▸ **Requirement**:
Output a verbatim copy of the data, cut off after the line that contains "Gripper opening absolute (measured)".

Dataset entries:
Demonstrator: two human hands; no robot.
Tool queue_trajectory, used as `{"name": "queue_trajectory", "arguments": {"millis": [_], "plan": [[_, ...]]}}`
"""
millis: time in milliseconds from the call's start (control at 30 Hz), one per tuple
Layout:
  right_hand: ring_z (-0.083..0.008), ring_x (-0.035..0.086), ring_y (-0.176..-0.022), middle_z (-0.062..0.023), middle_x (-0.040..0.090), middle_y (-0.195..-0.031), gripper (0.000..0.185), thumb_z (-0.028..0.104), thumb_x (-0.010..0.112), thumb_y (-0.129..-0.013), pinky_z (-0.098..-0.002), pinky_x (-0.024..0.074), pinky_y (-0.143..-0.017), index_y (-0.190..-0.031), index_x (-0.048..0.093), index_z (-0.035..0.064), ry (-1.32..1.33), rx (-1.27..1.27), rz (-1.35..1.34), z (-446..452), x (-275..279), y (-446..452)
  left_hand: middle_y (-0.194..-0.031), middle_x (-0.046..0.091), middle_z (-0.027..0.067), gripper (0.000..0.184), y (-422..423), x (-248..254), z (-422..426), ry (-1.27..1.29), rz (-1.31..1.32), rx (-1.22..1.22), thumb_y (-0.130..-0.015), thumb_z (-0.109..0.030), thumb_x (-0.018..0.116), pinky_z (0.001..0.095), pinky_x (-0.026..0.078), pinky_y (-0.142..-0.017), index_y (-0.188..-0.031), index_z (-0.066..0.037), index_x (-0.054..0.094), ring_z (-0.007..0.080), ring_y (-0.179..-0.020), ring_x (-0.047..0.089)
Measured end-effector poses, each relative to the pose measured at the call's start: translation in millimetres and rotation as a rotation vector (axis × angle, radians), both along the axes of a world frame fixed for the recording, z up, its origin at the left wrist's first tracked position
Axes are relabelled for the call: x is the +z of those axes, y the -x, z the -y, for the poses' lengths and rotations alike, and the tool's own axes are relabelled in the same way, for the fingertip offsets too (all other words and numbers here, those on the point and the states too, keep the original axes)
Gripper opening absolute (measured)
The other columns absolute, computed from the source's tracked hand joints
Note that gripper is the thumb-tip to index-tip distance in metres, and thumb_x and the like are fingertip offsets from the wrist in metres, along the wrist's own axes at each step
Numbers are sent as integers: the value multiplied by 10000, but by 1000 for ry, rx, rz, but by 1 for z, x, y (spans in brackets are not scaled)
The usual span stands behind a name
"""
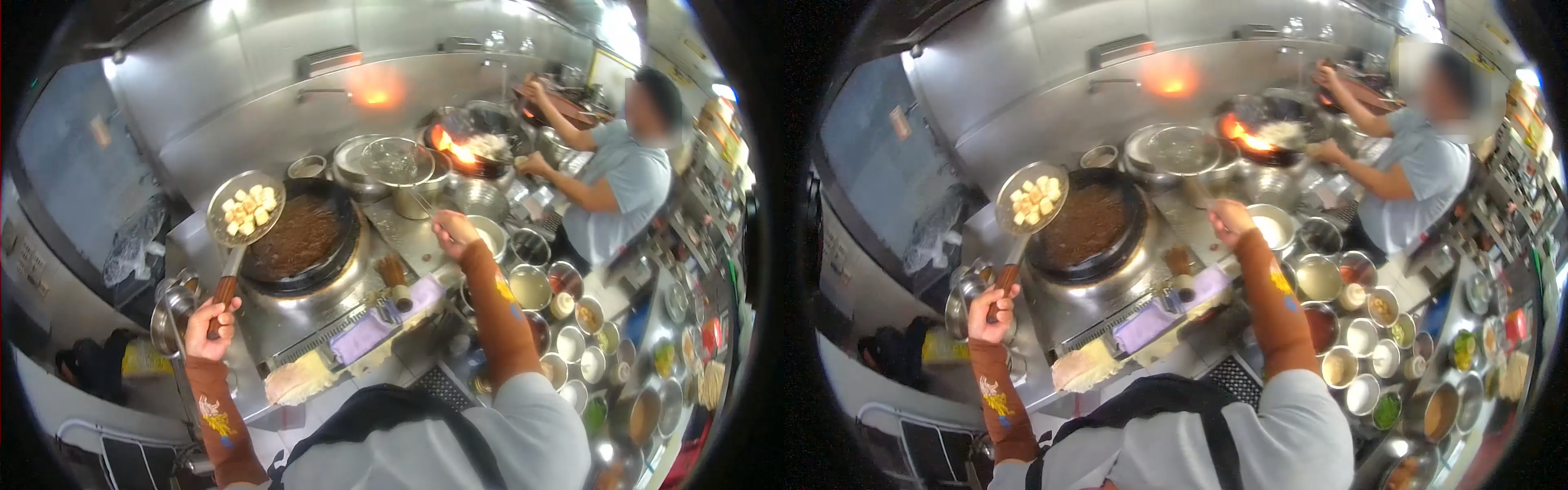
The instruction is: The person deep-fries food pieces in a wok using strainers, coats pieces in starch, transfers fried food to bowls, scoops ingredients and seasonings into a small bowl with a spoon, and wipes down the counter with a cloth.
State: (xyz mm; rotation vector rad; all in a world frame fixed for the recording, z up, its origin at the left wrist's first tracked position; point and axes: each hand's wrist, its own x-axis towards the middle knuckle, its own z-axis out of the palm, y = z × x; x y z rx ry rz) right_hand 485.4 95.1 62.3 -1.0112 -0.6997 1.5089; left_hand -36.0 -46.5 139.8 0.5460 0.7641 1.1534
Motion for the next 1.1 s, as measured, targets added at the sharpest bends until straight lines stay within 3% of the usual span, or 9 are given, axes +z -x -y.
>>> {"name": "queue_trajectory", "arguments": {"millis": [67, 233, 267, 400, 433, 567, 667, 800, 1100], "plan": [[-94, 505, -513, -30, 537, -661, 49, 15, 534, -847, -214, 366, -390, -808, 537, 44, 28, -125, -67, -38, -10, -9, -1012, 603, 140, 282, -2, -5, -4, 4, 16, 2, -886, -28, 502, 202, 450, -454, -1165, 12, 498, 79, -618, 530], [-202, 599, -613, -207, 648, -967, 354, 235, 519, -938, -310, 524, -553, -1170, 474, -29, -2, -42, -312, -27, -19, -20, -999, 601, 155, 321, 42, -56, -61, 86, 298, -335, -943, -51, 447, 181, 232, -407, -1249, 36, 489, 22, -531, 302], [-245, 601, -607, -220, 646, -965, 476, 340, 532, -936, -365, 541, -592, -1234, 440, -20, 30, -60, -416, -8, -23, -18, -700, 435, -3, 375, 12, -30, -45, 184, 310, -185, -943, -35, 416, 179, 250, -429, -1287, 113, 393, 38, -500, 274], [-217, 572, -544, -164, 620, -781, 350, 331, 550, -942, -346, 442, -446, -1119, 444, 48, 3, -341, -305, 164, -53, 4, -1033, 549, 140, 451, 25, -38, -75, 159, 156, -153, -971, -44, 394, 227, 383, -526, -1389, 86, 284, 89, -680, 452], [-196, 566, -540, -151, 624, -782, 294, 321, 578, -930, -326, 441, -446, -1040, 506, 59, -50, -386, -229, 205, -87, 1, -1115, 541, 158, 450, 81, -78, -133, 69, 154, -415, -978, -54, 396, 256, 425, -557, -1393, 80, 287, 120, -731, 483], [-147, 586, -640, -99, 653, -892, 315, 294, 554, -923, -274, 488, -531, -1141, 590, 69, 181, -814, -122, 410, -128, -8, -1086, 561, 155, 427, 72, -95, -155, 174, 129, -397, -965, -49, 432, 251, 448, -566, -1355, 99, 342, 124, -730, 494], [-129, 551, -582, -48, 601, -750, 160, 239, 544, -943, -253, 457, -503, -905, 564, 85, 132, -1357, -308, 536, -136, -21, -1149, 554, 168, 411, 48, -84, -135, 133, -29, -280, -958, -42, 443, 238, 448, -568, -1337, 103, 375, 125, -740, 505], [-169, 560, -580, -49, 578, -686, 302, 374, 523, -942, -294, 452, -499, -803, 532, 106, 110, -1915, -368, 658, -132, -66, -1176, 553, 173, 415, 61, -93, -141, 158, 47, -284, -944, -26, 450, 225, 451, -578, -1331, 112, 389, 129, -741, 516], [-180, 572, -588, -59, 574, -670, 319, 380, 527, -935, -314, 478, -536, -882, 521, 66, 133, -1973, -464, 769, -153, -129, -827, 563, 79, 290, -3, -59, -85, 211, -107, -2, -754, 120, 507, 265, 481, -619, -1030, 61, 578, 165, -672, 505]]}}
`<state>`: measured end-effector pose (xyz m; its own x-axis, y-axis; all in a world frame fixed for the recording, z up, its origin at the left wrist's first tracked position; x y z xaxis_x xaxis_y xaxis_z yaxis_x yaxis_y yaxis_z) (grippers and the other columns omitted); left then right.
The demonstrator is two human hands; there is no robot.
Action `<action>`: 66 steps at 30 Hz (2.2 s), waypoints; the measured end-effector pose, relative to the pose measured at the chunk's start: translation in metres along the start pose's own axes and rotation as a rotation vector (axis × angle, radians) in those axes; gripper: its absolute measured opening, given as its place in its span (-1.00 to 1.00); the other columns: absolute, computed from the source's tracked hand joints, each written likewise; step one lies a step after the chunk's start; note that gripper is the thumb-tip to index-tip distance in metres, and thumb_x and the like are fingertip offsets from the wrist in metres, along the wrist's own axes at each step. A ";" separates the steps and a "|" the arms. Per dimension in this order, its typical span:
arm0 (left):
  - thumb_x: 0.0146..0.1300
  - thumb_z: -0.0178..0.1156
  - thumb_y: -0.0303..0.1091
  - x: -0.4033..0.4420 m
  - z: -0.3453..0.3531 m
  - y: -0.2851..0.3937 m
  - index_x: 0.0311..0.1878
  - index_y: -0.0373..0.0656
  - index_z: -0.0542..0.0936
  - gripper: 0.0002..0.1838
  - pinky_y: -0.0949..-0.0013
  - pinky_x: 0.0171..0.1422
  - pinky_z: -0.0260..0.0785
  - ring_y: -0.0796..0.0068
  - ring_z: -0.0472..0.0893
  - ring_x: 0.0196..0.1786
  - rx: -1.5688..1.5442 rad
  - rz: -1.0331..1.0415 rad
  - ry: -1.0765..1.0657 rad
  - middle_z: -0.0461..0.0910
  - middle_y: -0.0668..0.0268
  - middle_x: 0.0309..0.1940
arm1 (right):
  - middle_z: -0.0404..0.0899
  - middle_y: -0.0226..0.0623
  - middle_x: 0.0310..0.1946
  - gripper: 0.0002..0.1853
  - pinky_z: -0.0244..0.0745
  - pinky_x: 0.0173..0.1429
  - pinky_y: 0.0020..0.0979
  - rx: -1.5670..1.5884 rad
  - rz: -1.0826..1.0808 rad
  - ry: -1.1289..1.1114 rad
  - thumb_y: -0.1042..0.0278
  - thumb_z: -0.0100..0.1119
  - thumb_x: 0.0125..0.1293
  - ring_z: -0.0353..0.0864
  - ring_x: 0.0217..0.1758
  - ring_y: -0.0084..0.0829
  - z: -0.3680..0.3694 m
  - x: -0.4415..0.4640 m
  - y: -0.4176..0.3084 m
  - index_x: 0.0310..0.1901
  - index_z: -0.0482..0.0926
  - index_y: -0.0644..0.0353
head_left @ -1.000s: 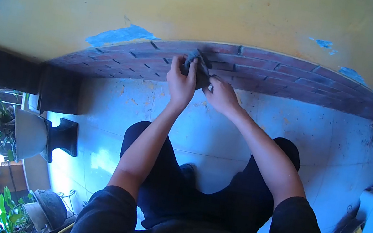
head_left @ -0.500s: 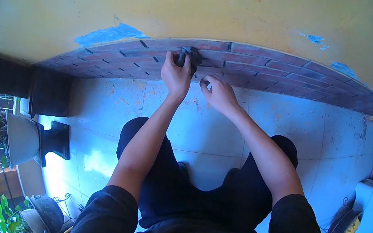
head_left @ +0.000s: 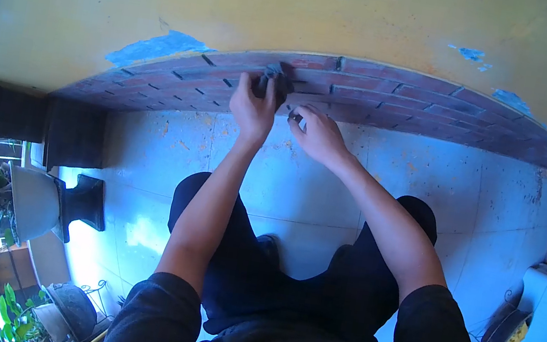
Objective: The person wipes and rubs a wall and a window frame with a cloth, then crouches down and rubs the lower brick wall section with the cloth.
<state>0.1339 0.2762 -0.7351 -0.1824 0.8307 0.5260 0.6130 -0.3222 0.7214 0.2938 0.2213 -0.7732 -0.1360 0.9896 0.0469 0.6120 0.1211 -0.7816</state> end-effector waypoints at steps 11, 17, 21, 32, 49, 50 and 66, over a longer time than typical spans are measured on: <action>0.30 0.48 -0.19 0.001 0.004 -0.001 -0.18 -0.19 0.62 -0.71 -0.04 -0.17 0.53 -0.14 0.74 -0.26 0.103 0.068 -0.070 0.75 0.03 -0.35 | 0.74 -0.05 -0.06 -0.77 0.59 0.10 -0.01 -0.006 0.015 -0.002 0.26 0.23 0.47 0.73 0.00 0.08 -0.001 -0.004 0.001 -0.05 0.68 0.25; 0.27 0.50 -0.14 0.005 0.004 0.004 -0.24 -0.19 0.63 -0.68 -0.08 -0.17 0.52 -0.12 0.75 -0.28 0.181 0.001 -0.057 0.75 0.04 -0.36 | 0.74 -0.07 -0.04 -0.76 0.61 0.10 -0.04 -0.021 0.034 0.072 0.24 0.24 0.46 0.74 0.01 0.05 -0.008 -0.006 -0.001 -0.04 0.68 0.23; 0.27 0.51 -0.12 -0.005 0.007 0.012 -0.14 -0.20 0.69 -0.66 -0.04 -0.10 0.57 -0.13 0.78 -0.19 0.304 -0.131 -0.319 0.79 0.00 -0.26 | 0.74 -0.04 0.02 -0.64 0.63 0.14 -0.10 0.123 0.158 0.222 0.08 0.25 0.50 0.76 0.06 -0.01 -0.024 -0.005 0.020 0.01 0.67 0.26; 0.42 0.31 -0.48 -0.058 0.089 0.029 0.22 -0.33 0.69 -0.66 0.32 0.15 0.55 0.48 0.73 -0.06 -0.518 -0.234 -0.929 0.81 0.20 -0.11 | 0.73 -0.01 0.12 -0.46 0.52 0.29 -0.21 0.559 0.449 0.172 -0.05 0.33 0.50 0.69 0.20 -0.18 -0.055 -0.023 0.075 0.20 0.64 0.31; 0.52 0.29 -0.18 -0.074 0.102 0.093 0.20 -0.27 0.67 -0.62 0.15 0.08 0.58 0.13 0.71 0.05 -0.274 -0.118 -0.858 0.76 0.01 -0.02 | 0.74 -0.14 -0.09 -0.73 0.56 0.16 -0.24 0.433 0.347 0.812 0.28 0.39 0.48 0.72 -0.01 -0.28 -0.151 -0.060 0.104 0.00 0.70 0.33; 0.52 0.28 -0.18 -0.072 0.100 0.095 0.20 -0.26 0.68 -0.63 0.14 0.09 0.58 0.13 0.72 0.06 -0.243 -0.100 -0.871 0.76 0.03 -0.01 | 0.73 -0.11 -0.10 -0.74 0.56 0.16 -0.22 0.365 0.314 0.806 0.29 0.39 0.47 0.72 -0.02 -0.24 -0.158 -0.058 0.099 0.00 0.71 0.33; 0.51 0.27 -0.20 -0.082 0.102 0.085 -0.04 -0.28 0.74 -0.70 0.05 0.13 0.58 0.02 0.75 -0.05 -0.113 0.186 -1.005 0.78 0.01 -0.11 | 0.59 -0.16 -0.02 -0.73 0.53 0.09 -0.10 -0.292 -0.038 0.923 0.49 0.45 0.29 0.66 -0.01 -0.06 -0.154 -0.053 0.070 0.02 0.73 0.23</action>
<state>0.2794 0.2269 -0.7637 0.6681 0.7423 0.0513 0.4800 -0.4825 0.7326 0.4640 0.1896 -0.7347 0.4294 0.6413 0.6359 0.8060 0.0455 -0.5902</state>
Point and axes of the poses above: each hand's wrist, its own x-axis towards the middle knuckle, its own z-axis out of the palm, y = z × x, the point moved 5 cm from there along x, towards the middle knuckle
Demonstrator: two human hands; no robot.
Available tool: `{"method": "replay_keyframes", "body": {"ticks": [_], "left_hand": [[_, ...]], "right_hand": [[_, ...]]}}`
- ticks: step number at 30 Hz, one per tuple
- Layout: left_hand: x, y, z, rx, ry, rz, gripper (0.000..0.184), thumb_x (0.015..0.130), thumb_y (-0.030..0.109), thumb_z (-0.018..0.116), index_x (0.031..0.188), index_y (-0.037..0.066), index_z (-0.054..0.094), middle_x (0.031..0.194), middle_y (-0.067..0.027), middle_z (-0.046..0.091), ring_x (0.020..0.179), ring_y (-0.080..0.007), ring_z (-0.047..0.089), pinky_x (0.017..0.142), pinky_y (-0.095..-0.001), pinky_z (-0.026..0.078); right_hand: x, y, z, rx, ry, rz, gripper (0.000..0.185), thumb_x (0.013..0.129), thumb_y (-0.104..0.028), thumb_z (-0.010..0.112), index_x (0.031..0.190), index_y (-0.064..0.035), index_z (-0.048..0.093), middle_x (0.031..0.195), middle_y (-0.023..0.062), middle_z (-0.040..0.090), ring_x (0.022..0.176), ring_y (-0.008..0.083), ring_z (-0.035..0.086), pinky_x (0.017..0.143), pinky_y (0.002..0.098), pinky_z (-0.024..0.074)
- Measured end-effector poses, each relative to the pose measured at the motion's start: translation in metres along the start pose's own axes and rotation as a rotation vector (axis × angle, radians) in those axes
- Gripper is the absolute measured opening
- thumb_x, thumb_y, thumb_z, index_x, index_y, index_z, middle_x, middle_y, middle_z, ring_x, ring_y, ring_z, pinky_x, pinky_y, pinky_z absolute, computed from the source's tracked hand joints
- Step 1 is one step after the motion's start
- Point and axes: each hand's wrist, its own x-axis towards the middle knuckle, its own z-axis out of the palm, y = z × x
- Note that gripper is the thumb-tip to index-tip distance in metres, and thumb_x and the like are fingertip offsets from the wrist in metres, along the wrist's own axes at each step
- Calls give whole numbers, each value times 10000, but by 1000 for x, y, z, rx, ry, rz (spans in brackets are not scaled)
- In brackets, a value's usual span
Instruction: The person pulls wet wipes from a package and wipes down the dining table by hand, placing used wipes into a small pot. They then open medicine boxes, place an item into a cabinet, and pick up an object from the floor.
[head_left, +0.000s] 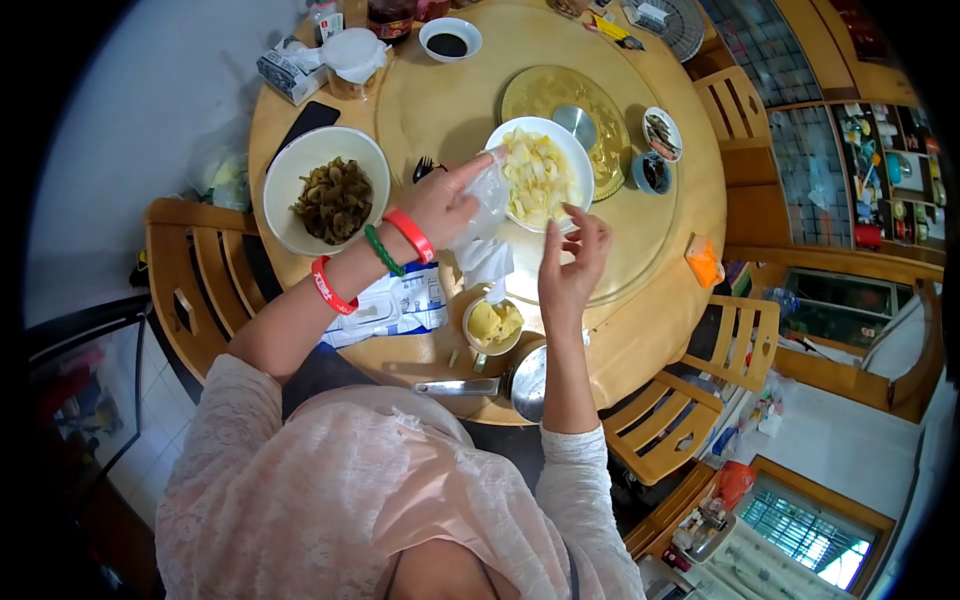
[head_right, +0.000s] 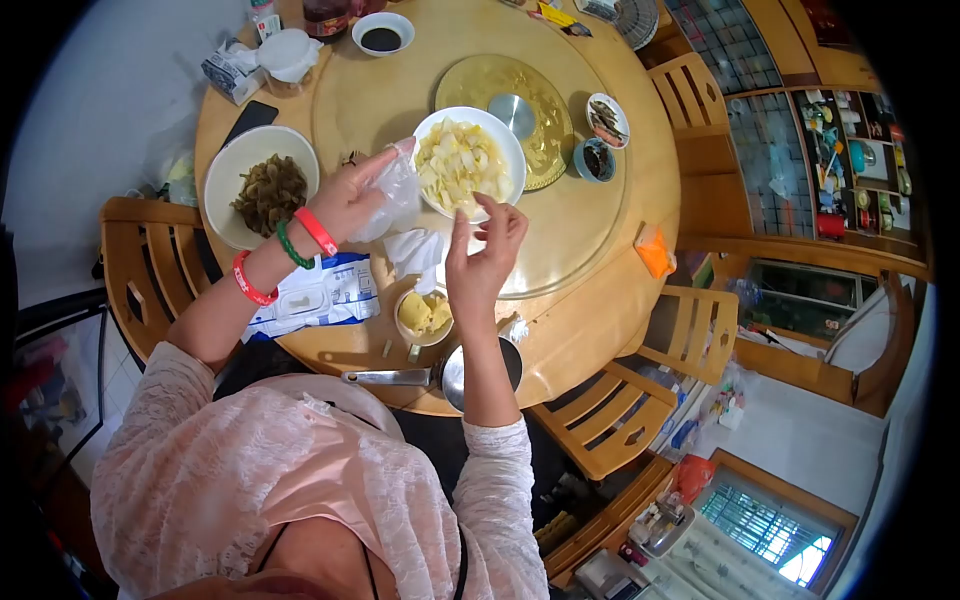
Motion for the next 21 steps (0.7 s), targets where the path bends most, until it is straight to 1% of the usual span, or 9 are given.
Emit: {"method": "replay_keyframes", "body": {"ticks": [2,4,7,8,10,13,15,16,21], "left_hand": [[-2,-2,6,316,49,184,643,771,-46,573,1367,15,338,1308,-197,484,1105,-211,553,868,-295,462],[-9,15,10,271,16,103,666,767,-52,580,1376,19,321,1310,-201,480,1110,-216,550,867,-293,465],[-11,14,8,250,-20,49,695,775,-42,604,1391,12,288,1309,-178,482,1109,-205,546,840,-285,478],[-12,12,4,60,-47,1,659,791,-35,598,1382,2,309,1284,-160,499,1089,-185,550,835,-277,479],[-12,9,-9,-133,-73,-56,625,807,-28,592,1373,-7,330,1258,-142,515,1069,-166,554,830,-268,480],[6,-1,-48,-467,-244,-186,488,838,11,575,1307,-16,441,1008,-56,600,846,-81,576,695,-217,479],[13,-17,-80,-825,-357,-345,328,852,65,573,1169,-19,562,753,33,556,628,-11,480,548,-171,396],[15,-14,-79,-676,-167,-381,240,849,100,584,1059,-15,603,639,82,457,529,7,361,465,-165,282],[29,-8,-69,-474,-315,-372,217,858,100,551,1039,-15,589,866,-15,602,761,-62,572,685,-190,459]], "right_hand": [[11,-19,6,332,-128,166,252,872,-67,596,1114,-26,538,878,61,573,814,128,574,672,253,485],[8,-23,29,799,-334,328,287,873,-25,569,1145,-14,480,877,73,582,765,116,587,628,236,499],[14,-14,50,928,-426,475,259,862,3,558,1109,-40,494,875,70,605,762,130,594,670,263,513],[17,-11,50,928,-429,475,259,862,3,558,1109,-40,494,875,70,605,762,130,594,670,263,513],[28,-17,38,1261,-403,897,245,852,5,548,1082,-62,502,861,70,606,752,149,598,699,282,517],[43,-1,24,1444,-244,984,192,840,6,536,1016,-72,533,841,54,606,750,146,595,713,286,519],[51,31,4,1438,-367,828,158,826,24,539,947,-76,557,828,31,598,767,132,591,711,271,516],[57,35,-5,1330,-430,828,175,816,32,557,951,-77,583,830,13,593,687,88,559,595,208,473],[73,21,-17,896,-793,717,419,795,80,561,1183,-78,554,933,14,616,552,15,430,426,148,287]]}}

▸ **Task result**:
Demonstrator: two human hands; no robot.
Tool queue_trajectory, used as `{"name": "queue_trajectory", "arguments": {"millis": [_], "plan": [[_, ...]]}}`
"""
millis: time in milliseconds from the call's start (control at 30 Hz), one per tuple
Layout:
  right_hand: ring_z (-0.083..0.008), ring_x (-0.035..0.086), ring_y (-0.176..-0.022), middle_z (-0.062..0.023), middle_x (-0.040..0.090), middle_y (-0.195..-0.031), gripper (0.000..0.185), thumb_z (-0.028..0.104), thumb_x (-0.010..0.112), thumb_y (-0.129..-0.013), pinky_z (-0.098..-0.002), pinky_x (-0.024..0.074), pinky_y (-0.143..-0.017), index_y (-0.190..-0.031), index_x (-0.048..0.093), index_z (-0.035..0.064), ry (-1.32..1.33), rx (-1.27..1.27), rz (-1.35..1.34), z (-446..452), x (-275..279), y (-446..452)
  left_hand: middle_y (-0.194..-0.031), middle_x (-0.046..0.091), middle_z (-0.027..0.067), gripper (0.000..0.184), y (-422..423), x (-248..254), z (-422..426), ry (-1.27..1.29), rz (-1.31..1.32), rx (-1.22..1.22), thumb_y (-0.130..-0.015), thumb_z (-0.109..0.030), thumb_x (-0.018..0.116), pinky_z (0.001..0.095), pinky_x (-0.026..0.078), pinky_y (-0.142..-0.017), index_y (-0.188..-0.031), index_z (-0.066..0.037), index_x (-0.054..0.094), ring_z (-0.007..0.080), ring_y (-0.179..-0.020), ring_x (-0.047..0.089)
Measured end-effector poses, each relative to the pose measured at the call's start: translation in millimetres and rotation as a rotation vector (axis × angle, radians), both along the axes of a world frame fixed for the recording, z up, its origin at the left wrist's first tracked position
Axes are relabelled for the call: x is the +z of those axes, y the -x, z the -y, for the poses' lengths and rotations alike, and the tool's own axes are relabelled in the same way, for the fingertip offsets too (all other words and numbers here, those on the point and the states too, keep the original axes)
Gripper opening absolute (measured)

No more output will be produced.